▸ **TASK STATEMENT**: The listing below must be repeated word for word, without its pictures.
========
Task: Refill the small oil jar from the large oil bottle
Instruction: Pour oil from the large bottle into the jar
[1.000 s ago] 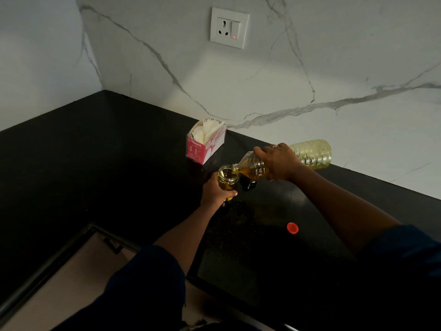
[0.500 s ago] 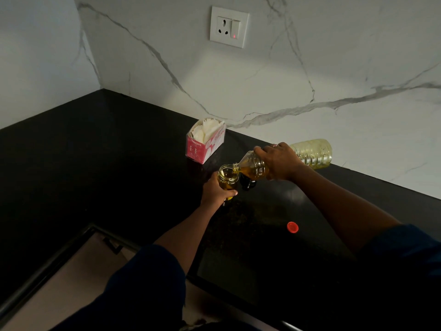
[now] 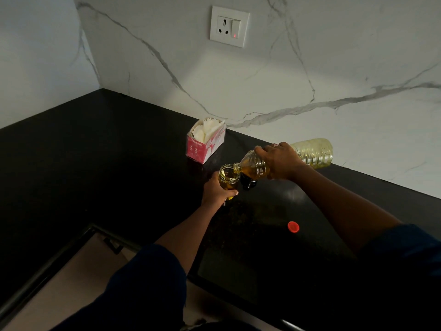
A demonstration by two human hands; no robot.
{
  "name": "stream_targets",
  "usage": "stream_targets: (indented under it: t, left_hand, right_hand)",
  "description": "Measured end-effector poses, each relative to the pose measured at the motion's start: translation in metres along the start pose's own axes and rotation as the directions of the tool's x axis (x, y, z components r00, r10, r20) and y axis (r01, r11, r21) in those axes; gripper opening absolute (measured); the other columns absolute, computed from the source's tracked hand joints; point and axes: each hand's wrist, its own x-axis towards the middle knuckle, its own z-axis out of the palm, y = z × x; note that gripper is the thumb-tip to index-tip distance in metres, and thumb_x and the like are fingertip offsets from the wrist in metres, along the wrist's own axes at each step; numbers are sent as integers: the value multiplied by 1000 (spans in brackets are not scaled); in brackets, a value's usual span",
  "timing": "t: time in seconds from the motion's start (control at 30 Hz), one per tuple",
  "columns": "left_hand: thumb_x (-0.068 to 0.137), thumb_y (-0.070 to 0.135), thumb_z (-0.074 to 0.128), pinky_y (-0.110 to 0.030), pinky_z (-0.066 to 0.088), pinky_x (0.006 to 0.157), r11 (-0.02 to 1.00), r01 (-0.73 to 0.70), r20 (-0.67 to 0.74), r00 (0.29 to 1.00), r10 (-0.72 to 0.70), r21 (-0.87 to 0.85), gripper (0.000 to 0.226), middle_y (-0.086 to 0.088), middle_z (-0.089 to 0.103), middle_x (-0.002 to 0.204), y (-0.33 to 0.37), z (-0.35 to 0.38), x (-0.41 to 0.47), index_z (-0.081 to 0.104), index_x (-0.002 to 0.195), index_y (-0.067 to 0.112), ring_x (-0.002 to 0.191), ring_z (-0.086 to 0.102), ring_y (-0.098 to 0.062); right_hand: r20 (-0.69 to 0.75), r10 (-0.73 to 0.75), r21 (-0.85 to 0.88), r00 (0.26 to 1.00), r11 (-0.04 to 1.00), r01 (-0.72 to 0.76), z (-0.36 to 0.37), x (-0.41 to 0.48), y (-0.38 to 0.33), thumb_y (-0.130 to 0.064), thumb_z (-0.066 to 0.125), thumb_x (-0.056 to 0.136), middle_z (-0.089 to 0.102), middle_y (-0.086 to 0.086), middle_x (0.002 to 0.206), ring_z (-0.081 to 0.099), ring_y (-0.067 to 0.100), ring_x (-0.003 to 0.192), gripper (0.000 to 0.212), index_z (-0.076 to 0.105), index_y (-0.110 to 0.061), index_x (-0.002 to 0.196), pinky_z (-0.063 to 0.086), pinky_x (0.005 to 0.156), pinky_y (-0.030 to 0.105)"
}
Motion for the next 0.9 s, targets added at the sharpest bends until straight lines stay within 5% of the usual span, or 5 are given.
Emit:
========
▸ **WRITTEN SOLUTION**:
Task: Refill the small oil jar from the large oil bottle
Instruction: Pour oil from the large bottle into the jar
[1.000 s ago] 
[0.500 s ago] 
[now] 
A demonstration by two human hands; no robot.
{
  "name": "stream_targets",
  "usage": "stream_targets: (indented under it: t, left_hand, right_hand)",
  "description": "Measured end-effector poses, each relative to the pose measured at the motion's start: translation in metres along the start pose's own axes and rotation as the directions of the tool's x axis (x, y, z components r00, r10, r20) and y axis (r01, r11, r21) in those axes; gripper opening absolute (measured); the other columns absolute, computed from the source's tracked hand joints; point and axes: each hand's wrist, its own x-axis towards the middle knuckle, its own z-axis out of the palm, y = z × x; note that gripper is the thumb-tip to index-tip distance in metres, and thumb_x and the like are fingertip offsets from the wrist in metres, along the wrist's own axes at each step; numbers are sent as integers: the value multiplied by 1000 (spans in brackets are not scaled); in brackets, a value's usual span",
  "timing": "t: time in seconds from the motion's start (control at 30 Hz), one per tuple",
  "columns": "left_hand: thumb_x (-0.068 to 0.137), thumb_y (-0.070 to 0.135), thumb_z (-0.074 to 0.128), pinky_y (-0.110 to 0.030), pinky_z (-0.066 to 0.088), pinky_x (0.006 to 0.157), r11 (-0.02 to 1.00), r01 (-0.73 to 0.70), r20 (-0.67 to 0.74), r00 (0.29 to 1.00), r10 (-0.72 to 0.70), r21 (-0.87 to 0.85), gripper (0.000 to 0.226), middle_y (-0.086 to 0.088), middle_z (-0.089 to 0.103), middle_x (-0.002 to 0.204), y (-0.33 to 0.37), z (-0.35 to 0.38), x (-0.41 to 0.47), index_z (-0.081 to 0.104), index_x (-0.002 to 0.195), index_y (-0.067 to 0.112), ring_x (-0.002 to 0.191), ring_z (-0.086 to 0.102), ring_y (-0.098 to 0.062); right_hand: r20 (-0.69 to 0.75), r10 (-0.73 to 0.75), r21 (-0.85 to 0.88), r00 (0.26 to 1.00), r11 (-0.04 to 1.00), r01 (-0.72 to 0.76), z (-0.36 to 0.37), x (-0.41 to 0.48), y (-0.38 to 0.33), thumb_y (-0.130 to 0.064), thumb_z (-0.066 to 0.125), thumb_x (-0.056 to 0.136), middle_z (-0.089 to 0.102), middle_y (-0.086 to 0.086), middle_x (0.002 to 0.206), ring_z (-0.081 to 0.099), ring_y (-0.067 to 0.100), ring_x (-0.003 to 0.192), gripper (0.000 to 0.212), index_z (-0.076 to 0.105), index_y (-0.110 to 0.061), index_x (-0.002 to 0.196), pinky_z (-0.063 to 0.086), pinky_x (0.005 to 0.156), pinky_y (-0.030 to 0.105)"
}
Motion for the next 0.9 s, targets added at the sharpest bends until straight lines stay within 5% of the usual span, or 5 are given.
Emit:

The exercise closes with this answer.